The Freddie was a very short-lived 1960s fad dance prompted by the release of the songs "I'm Telling You Now", and "Do the Freddie", both by the British band, Freddie and the Dreamers. "Do the Freddie" had been a number 18 hit in the United States in 1965, and American dance craze stalwart Chubby Checker had then made it to number 40 with the minor hit "Let's Do the Freddie" in that same year and number 15 in Canada Billboard said of Checker's version that there's a "new dance on the scene and Checker's got it! Exciting number done in his familiar style." Record World said that Checker "has a new terp idea that will also do big business."

To do the Freddie, the dancer simply stands in place; then, in rhythm with the music, extends the left leg and raises both arms, as if doing jumping jacks; then extends the right leg and raises both arms again.

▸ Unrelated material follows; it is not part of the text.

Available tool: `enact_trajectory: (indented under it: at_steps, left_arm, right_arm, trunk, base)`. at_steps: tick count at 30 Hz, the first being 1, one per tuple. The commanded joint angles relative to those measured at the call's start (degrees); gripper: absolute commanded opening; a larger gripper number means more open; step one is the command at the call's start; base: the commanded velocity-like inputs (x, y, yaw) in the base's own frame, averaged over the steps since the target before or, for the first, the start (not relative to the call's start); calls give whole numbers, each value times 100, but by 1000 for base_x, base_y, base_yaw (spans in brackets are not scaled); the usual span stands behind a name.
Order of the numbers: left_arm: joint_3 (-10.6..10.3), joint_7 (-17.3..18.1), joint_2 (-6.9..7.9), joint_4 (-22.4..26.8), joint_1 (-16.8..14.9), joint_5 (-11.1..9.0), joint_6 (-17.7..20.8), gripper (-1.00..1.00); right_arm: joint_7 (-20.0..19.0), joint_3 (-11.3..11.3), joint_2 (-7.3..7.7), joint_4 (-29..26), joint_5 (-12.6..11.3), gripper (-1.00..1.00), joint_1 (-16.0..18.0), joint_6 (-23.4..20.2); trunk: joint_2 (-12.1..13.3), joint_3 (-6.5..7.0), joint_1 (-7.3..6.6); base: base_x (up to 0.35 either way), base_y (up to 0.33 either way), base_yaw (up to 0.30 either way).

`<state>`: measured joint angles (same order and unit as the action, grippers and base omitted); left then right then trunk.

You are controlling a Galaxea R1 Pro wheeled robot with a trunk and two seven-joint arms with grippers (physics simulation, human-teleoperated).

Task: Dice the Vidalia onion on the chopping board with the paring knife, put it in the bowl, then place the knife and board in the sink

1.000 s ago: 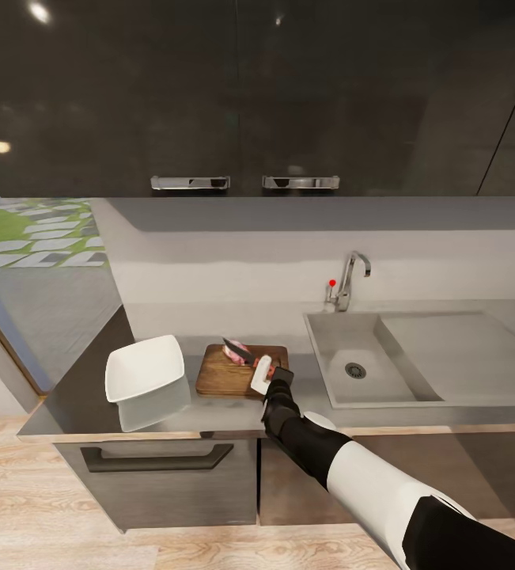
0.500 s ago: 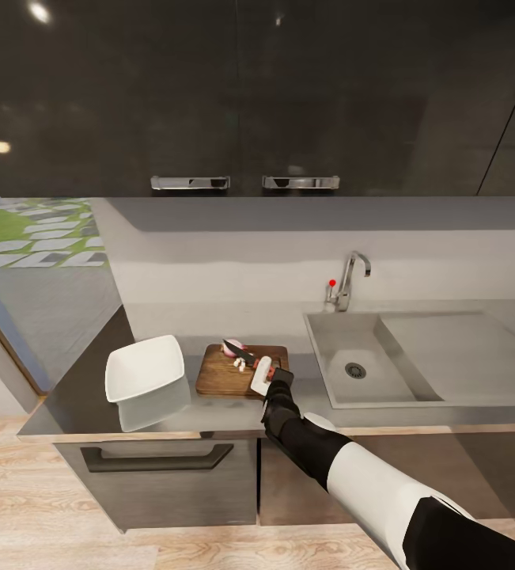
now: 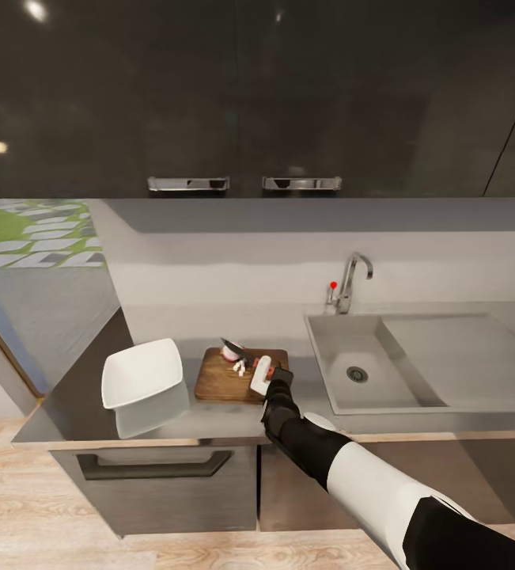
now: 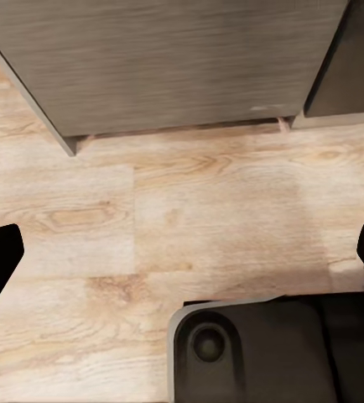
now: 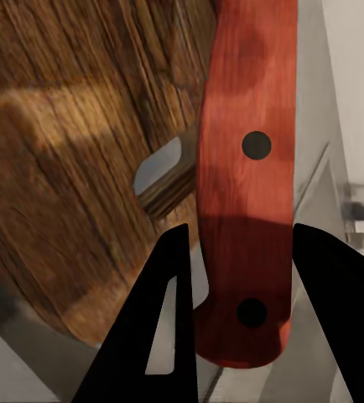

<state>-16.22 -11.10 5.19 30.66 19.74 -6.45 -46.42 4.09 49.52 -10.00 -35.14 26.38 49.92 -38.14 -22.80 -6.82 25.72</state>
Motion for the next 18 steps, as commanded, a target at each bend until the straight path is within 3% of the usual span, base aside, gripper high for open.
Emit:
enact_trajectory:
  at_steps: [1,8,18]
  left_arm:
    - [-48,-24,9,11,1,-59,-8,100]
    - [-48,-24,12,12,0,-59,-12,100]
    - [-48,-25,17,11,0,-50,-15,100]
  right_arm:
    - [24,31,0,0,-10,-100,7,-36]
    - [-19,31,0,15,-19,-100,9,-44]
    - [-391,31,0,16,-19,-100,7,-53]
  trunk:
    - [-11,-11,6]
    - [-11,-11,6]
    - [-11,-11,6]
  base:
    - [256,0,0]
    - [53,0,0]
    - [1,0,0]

The moves are repeated until the song's conclusion.

==Popular culture==
Although the dance never achieved lasting popularity, it was instantly recognizable. In a 1965 episode of The Addams Family ("Lurch, the Teenage Idol"), Gomez Addams (John Astin) does The Freddie enthusiastically in his living room. In 1989 "Do the Freddie" made a surprise comeback in the movie Troop Beverly Hills.

In 1987 another song called "Do the Freddy" was released, off the gimmick album Freddy's Greatest Hits. Complete with guest vocals by Robert Englund as slasher movie icon Freddy Krueger, the song also contained instructions on how to dance "The Freddy".

The Freddie is also mentioned in "The Frug", a song by the band Rilo Kiley (A reference made because the band's guitarist Jenny Lewis had starred in Troop Beverly Hills as a child). It appeared on both their debut album, The Initial Friend E.P., and on the soundtrack to the film Desert Blue.

The Adolescents also released a song in the 1980s entitled "Do the Freddy".

In The Simpsons episode "Duffless", Bart dreams of a "Go-Go Ray" with the ability to force teachers and administrators to perform various fad dances, including the Mashed Potato, the Jerk, and the Freddie.